5. Boil any drift wood.
6. Give the plants a bleach bath to get rid of snail eggs and other parasites.
7. Reassemble gravel, plants, refill the tank, add PRIME to declorify water and let filter for a few hours.
8. Reintroduce fish.
9. Be happy and snail free.

So now, here are some questions i have:
- will boiling the gravel (50% plain gravel 50% Fluorite) boil away the nutritional values of Fluorite?
- will the bleach solution remove snail eggs from plants? If not what would?
- will this whole process destroy my biological filtration? (of course i wont wash the ceramic media, but 100% of the water will be changed)


I would appreciate some comments and suggestions from you guys, especially if anyone has done this and if it was succesful.
Thanks a lot
Slawek


----------



## Tex Gal (Mar 28, 2008)

Can't you just get a clown loach or something. They will eat all the snails. Why are you being overrun? Are you feeding too much? Do you have rotting plants? If you remove their food source they will die. Your scavengers will eat their dead bodies.

Yes what you are planning will destory your bio filtration. You will have to recycle your tank. You will have to be very careful with your fish. It's quite a drastic move.


----------



## epicfish (Sep 11, 2006)

What snails do you have?

Do the lettuce leaf trick and go for manual removal, and get assassin snails.

Snails will come in one way or another. You'll never be able to have a snail-free planted aquarium. It's probably best to learn how to manage them.


----------



## h2osanity (Sep 19, 2008)

I have tried everything including the tear down and start again solution and barring throwing everything out, it doesn't work. I baked (not boiled) the substrate...boiling might leach out the substraty goodness but baking won't.
I vinegared the tank, bleached the plants and soaked the filter. Still got snails back in within 2 weeks with no addition to plants or fish. 

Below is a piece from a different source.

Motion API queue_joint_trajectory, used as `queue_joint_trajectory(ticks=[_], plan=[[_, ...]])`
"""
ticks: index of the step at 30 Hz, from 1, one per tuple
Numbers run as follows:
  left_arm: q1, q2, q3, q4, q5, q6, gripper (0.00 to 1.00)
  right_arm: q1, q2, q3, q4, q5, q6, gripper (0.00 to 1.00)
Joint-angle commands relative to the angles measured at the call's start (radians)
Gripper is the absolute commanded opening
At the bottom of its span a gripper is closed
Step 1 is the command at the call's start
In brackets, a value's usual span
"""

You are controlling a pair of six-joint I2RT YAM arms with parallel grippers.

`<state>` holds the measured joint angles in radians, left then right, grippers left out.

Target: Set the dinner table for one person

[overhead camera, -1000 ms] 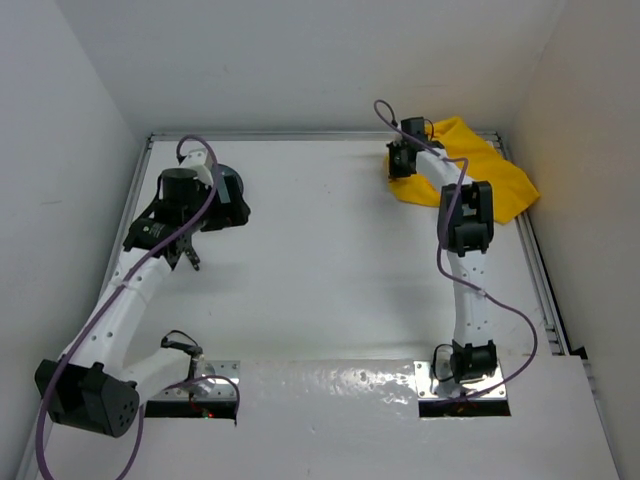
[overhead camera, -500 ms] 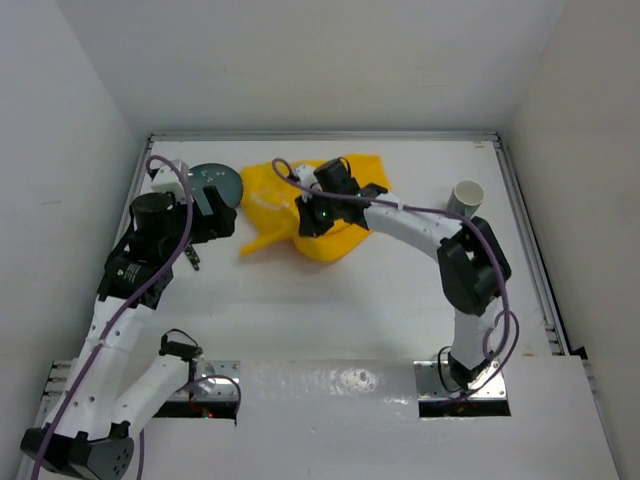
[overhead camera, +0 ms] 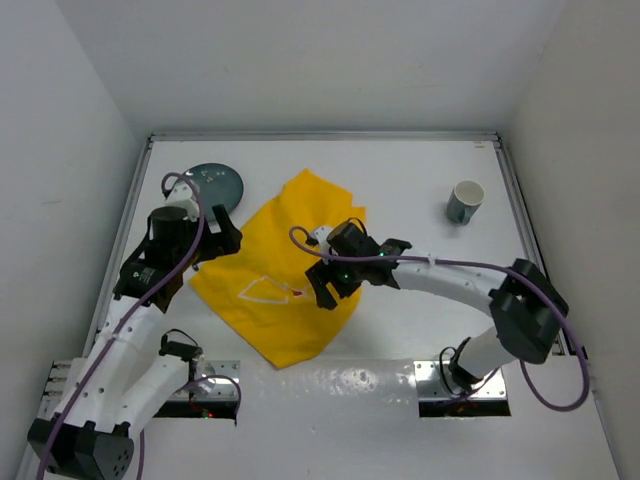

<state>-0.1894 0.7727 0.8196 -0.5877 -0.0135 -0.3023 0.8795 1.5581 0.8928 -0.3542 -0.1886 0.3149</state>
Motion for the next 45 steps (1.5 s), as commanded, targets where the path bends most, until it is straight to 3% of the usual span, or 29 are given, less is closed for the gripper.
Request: queue_joint_trajectory(ticks=[1, 4, 12, 21, 30, 33, 34, 36, 37, 42, 45], plan=[[-0.005, 0.013, -0.062, 0.037, 0.009, -0.063, 0.94, -0.008, -0.082, 0.139, 0.026, 0.187, -0.048, 0.77], [-0.005, 0.031, -0.118, 0.066, -0.002, -0.109, 0.94, -0.072, -0.015, 0.240, -0.026, 0.274, -0.126, 0.77], [-0.004, 0.077, -0.209, 0.127, -0.062, -0.169, 0.94, -0.364, 0.290, 0.452, 0.000, 0.193, -0.108, 0.76], [-0.004, 0.085, -0.206, 0.160, -0.055, -0.173, 0.94, -0.444, 0.512, 0.571, 0.024, 0.192, -0.105, 0.75], [-0.004, 0.086, -0.186, 0.155, -0.051, -0.156, 0.94, -0.462, 0.603, 0.571, 0.021, 0.160, -0.132, 0.75], [-0.004, 0.088, -0.186, 0.155, -0.049, -0.153, 0.94, -0.464, 0.617, 0.555, 0.015, 0.152, -0.120, 0.55], [-0.005, 0.089, -0.188, 0.160, -0.048, -0.150, 0.94, -0.464, 0.617, 0.549, 0.015, 0.158, -0.112, 0.36], [-0.004, 0.092, -0.189, 0.166, -0.045, -0.146, 0.94, -0.470, 0.609, 0.519, 0.008, 0.185, -0.083, 0.17], [-0.004, 0.096, -0.189, 0.173, -0.045, -0.140, 0.94, -0.474, 0.590, 0.505, 0.003, 0.202, -0.071, 0.00], [-0.004, 0.135, -0.175, 0.192, -0.036, -0.116, 0.94, -0.478, 0.439, 0.310, -0.002, 0.381, 0.021, 0.00], [-0.004, 0.158, -0.165, 0.196, -0.031, -0.101, 0.94, -0.478, 0.254, 0.125, -0.049, 0.515, 0.116, 0.00]])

You can try a few other solutions...get a loach or two. Botia Striata is a nice smallish loach that will help control your snails. Assassin snails (Anentome Helena) are also supposed to work well (not tried them myself). Of course you will lose any shrimp that you have too with a loach.

Metro is supposed to kill them off (as it will shrimp as well) and won't harm your fish. Jungle Buddies Parasite Clear is supposed to be an adequate snail exterminator but it hasn't worked very well for me either.


----------



## Rowerzysta (Jul 29, 2008)

the clown loaches i have dont seem to have a taste in snails, i tried the lettuce leaf trick and the result was that i captured 3 or 4 over 24hours while 20-30 sit on the side walls of the aquarium each night.


----------



## epicfish (Sep 11, 2006)

What snails do you have? With ramshorn or common pond snails, I'll catch maybe 50-60 a night with a big lettuce leaf. The trick is to put it in late and night and remove the leaf before it gets too bright in the day. Keep the lights off and pull the leaf up quickly.


----------



## tazcrash69 (Sep 27, 2005)

Rowerzysta said:


> the clown loaches i have dont seem to have a taste in snails,


Try crushing a couple. IME once loaches get the taste, they won't stop hunting them.


----------



## Rowerzysta (Jul 29, 2008)

I have the common pond snail and the one that looks like a flat ramshorn. I'm fairly set on at least trying the tear down method.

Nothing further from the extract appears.